Principales conclusions

  • Six different epigenetic aging clocks failed to predict Parkinson's disease risk over 19 years
  • Biological aging markers showed no association with age of Parkinson's onset or disease progression
  • Results remained consistent even when accounting for lifestyle factors like diet and exercise
  • Findings suggest Parkinson's develops through pathways independent of general aging processes

Méthodologie

Étude cas-témoins nichée prospective dans la Nurses' Health Study portant sur 308 participants (75 cas de Parkinson, 79 cas prodromiques, 154 témoins).
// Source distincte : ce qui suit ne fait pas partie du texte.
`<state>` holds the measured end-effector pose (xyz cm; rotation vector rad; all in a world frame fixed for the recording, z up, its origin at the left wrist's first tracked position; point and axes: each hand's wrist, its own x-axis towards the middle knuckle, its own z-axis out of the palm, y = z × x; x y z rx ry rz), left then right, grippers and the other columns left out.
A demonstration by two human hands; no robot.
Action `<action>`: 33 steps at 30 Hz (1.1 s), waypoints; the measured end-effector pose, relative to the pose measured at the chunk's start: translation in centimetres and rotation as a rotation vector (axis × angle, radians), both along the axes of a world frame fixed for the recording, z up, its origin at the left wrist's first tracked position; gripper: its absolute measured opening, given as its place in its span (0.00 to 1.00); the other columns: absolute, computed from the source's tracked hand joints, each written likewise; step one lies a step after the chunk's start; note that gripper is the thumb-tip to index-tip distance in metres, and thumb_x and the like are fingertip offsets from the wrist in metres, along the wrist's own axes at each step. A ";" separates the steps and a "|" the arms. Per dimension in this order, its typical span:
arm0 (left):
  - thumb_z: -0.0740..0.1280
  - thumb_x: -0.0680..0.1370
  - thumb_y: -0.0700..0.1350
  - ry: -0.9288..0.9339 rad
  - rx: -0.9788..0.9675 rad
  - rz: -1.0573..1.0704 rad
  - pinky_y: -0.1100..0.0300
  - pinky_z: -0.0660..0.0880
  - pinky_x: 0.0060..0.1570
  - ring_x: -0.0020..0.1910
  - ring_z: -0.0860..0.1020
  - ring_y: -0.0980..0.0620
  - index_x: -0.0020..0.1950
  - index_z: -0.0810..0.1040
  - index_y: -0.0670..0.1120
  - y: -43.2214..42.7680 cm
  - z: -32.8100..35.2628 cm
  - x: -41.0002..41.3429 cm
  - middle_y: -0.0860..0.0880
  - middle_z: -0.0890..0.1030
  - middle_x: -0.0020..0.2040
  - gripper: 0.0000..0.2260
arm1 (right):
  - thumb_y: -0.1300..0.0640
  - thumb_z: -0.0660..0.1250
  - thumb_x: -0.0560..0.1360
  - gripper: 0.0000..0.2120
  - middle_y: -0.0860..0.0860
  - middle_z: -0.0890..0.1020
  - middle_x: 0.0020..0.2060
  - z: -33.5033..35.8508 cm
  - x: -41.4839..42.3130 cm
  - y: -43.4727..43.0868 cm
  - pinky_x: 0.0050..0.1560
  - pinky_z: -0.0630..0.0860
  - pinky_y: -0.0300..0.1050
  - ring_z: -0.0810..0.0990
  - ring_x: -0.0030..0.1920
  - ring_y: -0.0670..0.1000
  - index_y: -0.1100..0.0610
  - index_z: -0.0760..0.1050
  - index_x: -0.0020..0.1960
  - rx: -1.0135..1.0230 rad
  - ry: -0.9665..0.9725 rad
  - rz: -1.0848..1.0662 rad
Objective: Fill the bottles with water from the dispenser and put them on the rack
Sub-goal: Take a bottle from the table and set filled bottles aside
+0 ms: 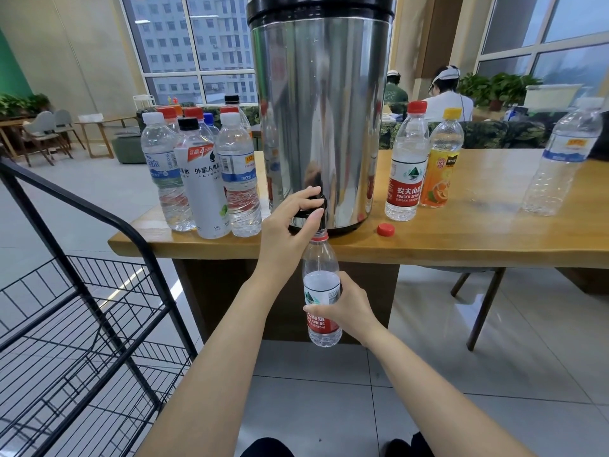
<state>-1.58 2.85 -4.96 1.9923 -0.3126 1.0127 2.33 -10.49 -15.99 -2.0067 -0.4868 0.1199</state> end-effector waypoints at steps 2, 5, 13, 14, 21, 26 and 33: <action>0.66 0.80 0.42 0.003 -0.004 0.002 0.60 0.68 0.69 0.67 0.71 0.60 0.60 0.80 0.44 0.0 0.1 0.0 0.53 0.76 0.64 0.10 | 0.52 0.81 0.64 0.36 0.50 0.78 0.61 0.0 0.0 0.0 0.56 0.76 0.43 0.76 0.63 0.51 0.54 0.68 0.66 0.003 0.001 0.001; 0.65 0.79 0.45 0.005 -0.013 0.004 0.55 0.69 0.70 0.68 0.71 0.59 0.60 0.80 0.43 -0.1 0.1 -0.1 0.51 0.77 0.65 0.12 | 0.52 0.81 0.64 0.36 0.50 0.78 0.61 0.0 0.0 0.0 0.57 0.77 0.45 0.76 0.63 0.51 0.54 0.67 0.66 0.003 0.000 0.007; 0.64 0.79 0.47 0.010 -0.026 0.000 0.50 0.70 0.70 0.67 0.71 0.60 0.60 0.80 0.44 -0.3 0.1 -0.2 0.53 0.76 0.65 0.13 | 0.51 0.80 0.64 0.36 0.50 0.77 0.62 -0.1 0.1 0.0 0.57 0.76 0.44 0.76 0.63 0.51 0.54 0.67 0.67 -0.004 -0.009 0.002; 0.64 0.79 0.47 0.010 -0.026 0.001 0.50 0.70 0.70 0.67 0.71 0.60 0.60 0.80 0.44 -0.3 0.1 -0.2 0.54 0.76 0.65 0.13 | 0.51 0.80 0.64 0.36 0.50 0.77 0.62 -0.1 0.1 0.0 0.57 0.76 0.44 0.76 0.63 0.51 0.54 0.67 0.67 -0.002 -0.009 0.005; 0.64 0.79 0.46 0.012 -0.023 0.000 0.51 0.70 0.69 0.68 0.71 0.58 0.61 0.79 0.44 -0.2 0.0 -0.1 0.54 0.76 0.65 0.13 | 0.51 0.81 0.64 0.36 0.49 0.77 0.62 -0.1 0.1 0.0 0.54 0.75 0.40 0.76 0.63 0.50 0.53 0.67 0.66 0.004 0.001 0.008; 0.65 0.80 0.42 -0.004 0.024 0.022 0.63 0.67 0.69 0.68 0.70 0.61 0.61 0.79 0.44 0.0 -0.2 0.1 0.54 0.75 0.65 0.11 | 0.51 0.81 0.64 0.37 0.49 0.77 0.62 0.0 0.1 0.0 0.55 0.75 0.42 0.76 0.63 0.50 0.54 0.67 0.67 -0.005 0.011 0.004; 0.62 0.79 0.51 -0.154 0.202 0.234 0.59 0.66 0.65 0.63 0.71 0.55 0.56 0.82 0.46 0.4 -0.4 0.5 0.48 0.80 0.59 0.14 | 0.51 0.81 0.64 0.36 0.49 0.78 0.60 -0.1 0.2 -0.1 0.54 0.75 0.39 0.76 0.62 0.49 0.53 0.67 0.66 0.014 0.015 0.025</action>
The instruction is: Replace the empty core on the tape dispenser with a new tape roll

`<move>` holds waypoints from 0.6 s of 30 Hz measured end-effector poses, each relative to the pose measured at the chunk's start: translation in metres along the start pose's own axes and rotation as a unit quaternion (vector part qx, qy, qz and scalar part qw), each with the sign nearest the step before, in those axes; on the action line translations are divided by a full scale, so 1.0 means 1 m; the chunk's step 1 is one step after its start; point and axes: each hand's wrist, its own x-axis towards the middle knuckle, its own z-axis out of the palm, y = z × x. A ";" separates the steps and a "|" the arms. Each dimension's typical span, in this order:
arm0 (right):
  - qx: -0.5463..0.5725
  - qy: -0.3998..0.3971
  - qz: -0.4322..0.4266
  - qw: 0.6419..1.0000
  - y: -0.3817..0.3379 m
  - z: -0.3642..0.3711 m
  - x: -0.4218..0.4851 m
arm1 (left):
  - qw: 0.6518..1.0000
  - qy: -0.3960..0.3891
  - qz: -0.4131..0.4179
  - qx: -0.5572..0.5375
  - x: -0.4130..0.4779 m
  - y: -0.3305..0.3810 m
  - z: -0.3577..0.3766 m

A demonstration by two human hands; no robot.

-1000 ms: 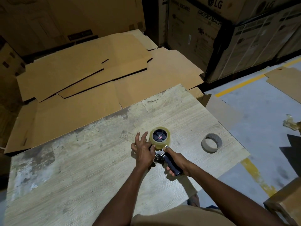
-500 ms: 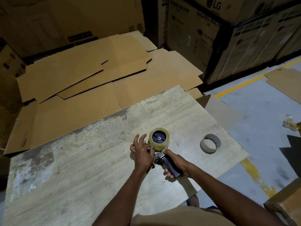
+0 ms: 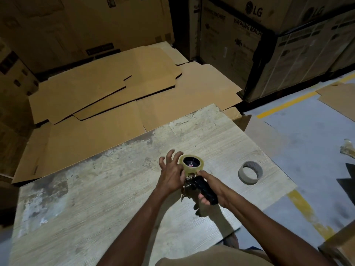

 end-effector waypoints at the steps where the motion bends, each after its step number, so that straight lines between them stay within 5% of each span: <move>1: 0.014 -0.011 0.010 1.000 -0.005 0.000 -0.003 | 0.999 -0.034 0.010 0.017 0.008 0.002 -0.013; 6: 0.061 -0.045 0.029 0.997 -0.023 -0.003 -0.012 | 0.988 -0.124 0.065 0.060 0.038 0.005 -0.055; 18: 0.123 -0.050 -0.011 0.991 -0.041 -0.015 -0.012 | 0.979 -0.128 0.160 0.006 0.058 0.016 -0.108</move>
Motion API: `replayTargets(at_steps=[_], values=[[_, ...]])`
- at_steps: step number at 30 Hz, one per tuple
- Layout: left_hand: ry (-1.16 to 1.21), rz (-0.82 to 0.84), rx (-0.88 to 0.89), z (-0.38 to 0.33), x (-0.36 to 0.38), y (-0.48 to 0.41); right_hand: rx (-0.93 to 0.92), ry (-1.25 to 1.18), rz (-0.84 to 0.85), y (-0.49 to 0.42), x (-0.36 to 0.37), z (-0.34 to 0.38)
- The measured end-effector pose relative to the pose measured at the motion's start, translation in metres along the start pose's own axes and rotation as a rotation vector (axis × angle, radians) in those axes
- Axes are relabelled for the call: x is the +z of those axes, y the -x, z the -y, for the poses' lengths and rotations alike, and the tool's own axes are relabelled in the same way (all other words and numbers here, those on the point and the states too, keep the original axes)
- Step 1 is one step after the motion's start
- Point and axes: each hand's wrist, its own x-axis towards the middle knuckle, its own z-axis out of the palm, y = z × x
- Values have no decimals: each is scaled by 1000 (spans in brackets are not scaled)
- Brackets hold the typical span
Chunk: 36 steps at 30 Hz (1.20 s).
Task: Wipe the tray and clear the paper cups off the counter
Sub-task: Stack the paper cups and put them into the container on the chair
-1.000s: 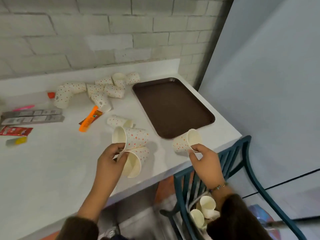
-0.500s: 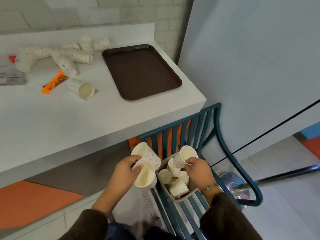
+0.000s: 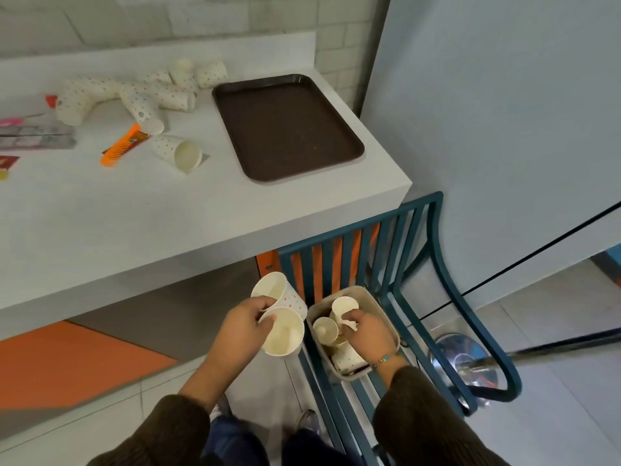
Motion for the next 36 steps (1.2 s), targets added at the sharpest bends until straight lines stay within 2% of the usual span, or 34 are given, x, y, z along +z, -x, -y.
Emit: replayTargets(at_steps=[4, 7, 11, 15, 18, 21, 24, 26, 30, 33, 36], values=[[-133, 158, 29, -16, 15, 1, -159, -391, 32, 12, -16, 13], [-248, 291, 106, -25, 33, 4, -201, -509, 98, 18, -14, 18], [-306, 355, 226, -35, 57, 5, -137, -416, 51, 14, -11, 7], [-236, 364, 314, -40, 68, 2, -64, -254, -133, 0, -23, -3], [-122, 235, 280, -41, 62, -5, -27, -258, -291, -16, -37, -7], [-84, 69, 196, -37, 48, -12, 3, -293, -348, -37, -50, -7], [-124, 9, 58, -26, 36, -22, 10, -228, -331, -65, -51, 0], [-179, 8, -12, -17, 30, -25, 54, -112, -242, -81, -42, 1], [-239, 16, -38, -5, 28, -22, 86, 171, -74, -89, -20, -8], [-230, 31, -45, 1, 31, -21, 91, 204, -93, -85, -16, -9], [-225, 77, -51, 4, 41, -23, 20, 152, -127, -74, -22, -9]])
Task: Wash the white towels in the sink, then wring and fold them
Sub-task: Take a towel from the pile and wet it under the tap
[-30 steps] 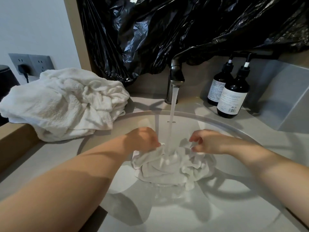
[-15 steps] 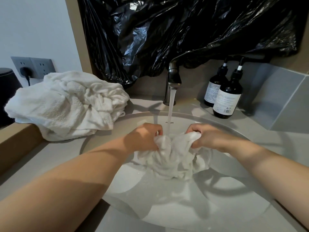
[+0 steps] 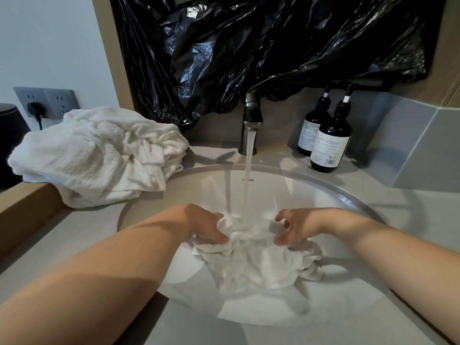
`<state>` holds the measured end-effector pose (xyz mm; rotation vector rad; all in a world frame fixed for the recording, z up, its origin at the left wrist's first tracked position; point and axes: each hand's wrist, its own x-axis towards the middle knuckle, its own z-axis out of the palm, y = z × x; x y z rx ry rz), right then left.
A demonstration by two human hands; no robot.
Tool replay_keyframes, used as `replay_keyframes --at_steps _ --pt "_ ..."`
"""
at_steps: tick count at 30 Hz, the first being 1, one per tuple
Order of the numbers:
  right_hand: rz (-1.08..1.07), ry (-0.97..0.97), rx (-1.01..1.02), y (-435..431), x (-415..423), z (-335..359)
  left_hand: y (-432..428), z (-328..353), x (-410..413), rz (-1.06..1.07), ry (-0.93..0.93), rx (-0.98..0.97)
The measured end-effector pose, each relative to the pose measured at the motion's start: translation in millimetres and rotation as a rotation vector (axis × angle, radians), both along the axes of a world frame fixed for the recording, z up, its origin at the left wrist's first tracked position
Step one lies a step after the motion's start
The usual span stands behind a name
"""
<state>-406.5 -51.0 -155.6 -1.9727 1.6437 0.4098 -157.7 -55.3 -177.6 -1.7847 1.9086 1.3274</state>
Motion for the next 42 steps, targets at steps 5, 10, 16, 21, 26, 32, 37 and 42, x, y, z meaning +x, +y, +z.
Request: replay_keyframes --at_steps 5,10,16,21,26,32,37,42 --pt "0.031 0.099 -0.015 -8.8 9.4 -8.4 -8.4 2.4 -16.1 -0.184 -0.206 -0.205" --pt "-0.022 -0.127 -0.252 -9.4 3.2 4.1 -13.2 13.9 -17.9 -0.116 -0.081 -0.557" --pt "-0.164 -0.46 -0.493 -11.1 8.5 9.5 -12.6 24.3 -3.7 0.123 0.257 -0.741" --pt "-0.18 -0.341 -0.425 -20.0 2.5 -0.5 -15.5 19.4 -0.9 -0.072 -0.124 -0.584" --pt "-0.043 -0.001 -0.103 -9.4 1.2 -2.8 -7.8 7.3 -5.1 -0.161 -0.113 -0.32" --pt "0.178 0.123 -0.04 -1.3 5.8 -4.4 0.2 2.7 -35.4 -0.424 -0.387 -0.323" --pt "0.219 -0.031 -0.214 -7.2 1.2 3.9 -7.9 23.3 -17.4 -0.354 -0.225 -0.346" --pt "0.189 0.034 -0.322 -15.1 -2.3 5.1 -16.1 25.6 -0.4 -0.23 -0.305 -0.498"
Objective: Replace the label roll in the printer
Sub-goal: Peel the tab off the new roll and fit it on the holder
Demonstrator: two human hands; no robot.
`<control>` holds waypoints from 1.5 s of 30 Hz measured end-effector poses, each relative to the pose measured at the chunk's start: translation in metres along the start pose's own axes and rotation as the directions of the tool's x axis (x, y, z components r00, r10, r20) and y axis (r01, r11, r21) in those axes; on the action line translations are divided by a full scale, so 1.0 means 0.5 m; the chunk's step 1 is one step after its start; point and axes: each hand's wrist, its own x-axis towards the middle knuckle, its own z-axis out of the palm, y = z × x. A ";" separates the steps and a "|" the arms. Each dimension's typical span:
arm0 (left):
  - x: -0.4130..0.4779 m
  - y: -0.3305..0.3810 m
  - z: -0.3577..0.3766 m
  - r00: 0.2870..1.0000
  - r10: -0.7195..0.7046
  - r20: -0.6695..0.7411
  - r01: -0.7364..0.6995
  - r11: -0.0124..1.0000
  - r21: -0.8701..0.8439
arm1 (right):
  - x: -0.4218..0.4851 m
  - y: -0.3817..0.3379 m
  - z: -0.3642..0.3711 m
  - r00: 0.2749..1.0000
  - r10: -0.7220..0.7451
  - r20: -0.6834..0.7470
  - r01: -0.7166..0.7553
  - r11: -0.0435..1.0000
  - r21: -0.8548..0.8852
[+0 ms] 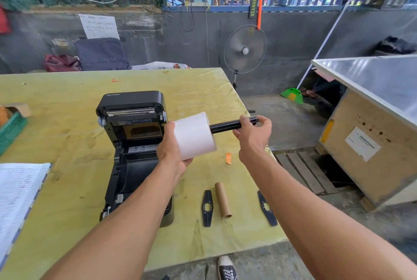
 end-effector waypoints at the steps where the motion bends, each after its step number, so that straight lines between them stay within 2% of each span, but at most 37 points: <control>1: -0.007 0.001 -0.001 1.000 -0.001 -0.005 0.001 1.000 -0.009 | -0.008 0.000 0.000 1.000 -0.024 -0.009 0.024 1.000 -0.011; 7: -0.039 0.001 -0.020 0.999 -0.015 -0.043 0.013 0.999 -0.039 | -0.048 -0.002 -0.023 0.995 -0.096 0.011 0.096 0.993 -0.062; 10: -0.047 -0.001 -0.037 0.999 -0.020 -0.047 0.019 1.000 -0.023 | -0.069 0.005 -0.036 0.955 -0.283 0.088 0.295 0.938 -0.185; 12: -0.054 -0.006 -0.047 0.999 -0.024 -0.041 0.024 1.000 -0.009 | -0.078 0.003 -0.043 0.936 -0.322 0.145 0.348 0.911 -0.222; 16: -0.071 -0.014 -0.053 0.998 -0.059 -0.037 0.058 0.998 -0.026 | -0.091 0.008 -0.043 0.985 -0.065 0.162 0.087 0.987 -0.134; 27: -0.063 -0.014 -0.022 0.997 -0.024 -0.079 0.025 1.000 0.015 | -0.102 0.041 -0.035 0.943 -0.017 0.333 0.157 0.904 -0.398; 32: -0.039 -0.025 -0.002 0.996 -0.020 -0.081 0.023 0.999 0.040 | -0.067 0.039 -0.043 0.914 0.061 0.400 0.084 0.938 -0.335; 35: -0.022 -0.038 0.005 0.997 -0.025 -0.075 0.029 0.998 0.054 | -0.026 0.054 -0.056 0.937 0.101 0.335 0.025 0.936 -0.351; 37: -0.007 -0.047 0.011 0.996 -0.032 -0.086 0.037 0.998 0.059 | 0.010 0.076 -0.076 0.963 0.076 0.259 0.073 0.850 -0.521; 40: 0.013 -0.063 0.019 0.994 -0.040 -0.100 0.047 0.997 0.062 | 0.051 0.116 -0.129 0.975 0.044 0.217 0.150 0.590 -0.793; 42: 0.028 -0.079 0.028 0.992 -0.061 -0.107 0.068 0.996 0.060 | 0.077 0.142 -0.171 0.969 0.109 0.220 0.160 0.400 -0.903; 45: 0.045 -0.105 0.040 0.991 -0.090 -0.100 0.098 0.993 0.072 | 0.095 0.168 -0.222 0.947 0.267 0.179 0.143 0.149 -0.978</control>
Les profils de méthylation de l'ADN ont été analysés à partir de deux échantillons sanguins prélevés en médiane 19 et 8 ans avant le diagnostic de Parkinson, à l'aide de six algorithmes de vieillissement épigénétique différents.

Limites de l'étude

Étude limitée aux infirmières, ce qui pourrait restreindre la généralisabilité aux hommes et à d'autres populations. La taille de l'échantillon est relativement petite pour détecter des associations modestes. Les résultats peuvent ne pas s'appliquer à d'autres maladies neurodégénératives ou à différents groupes ethniques.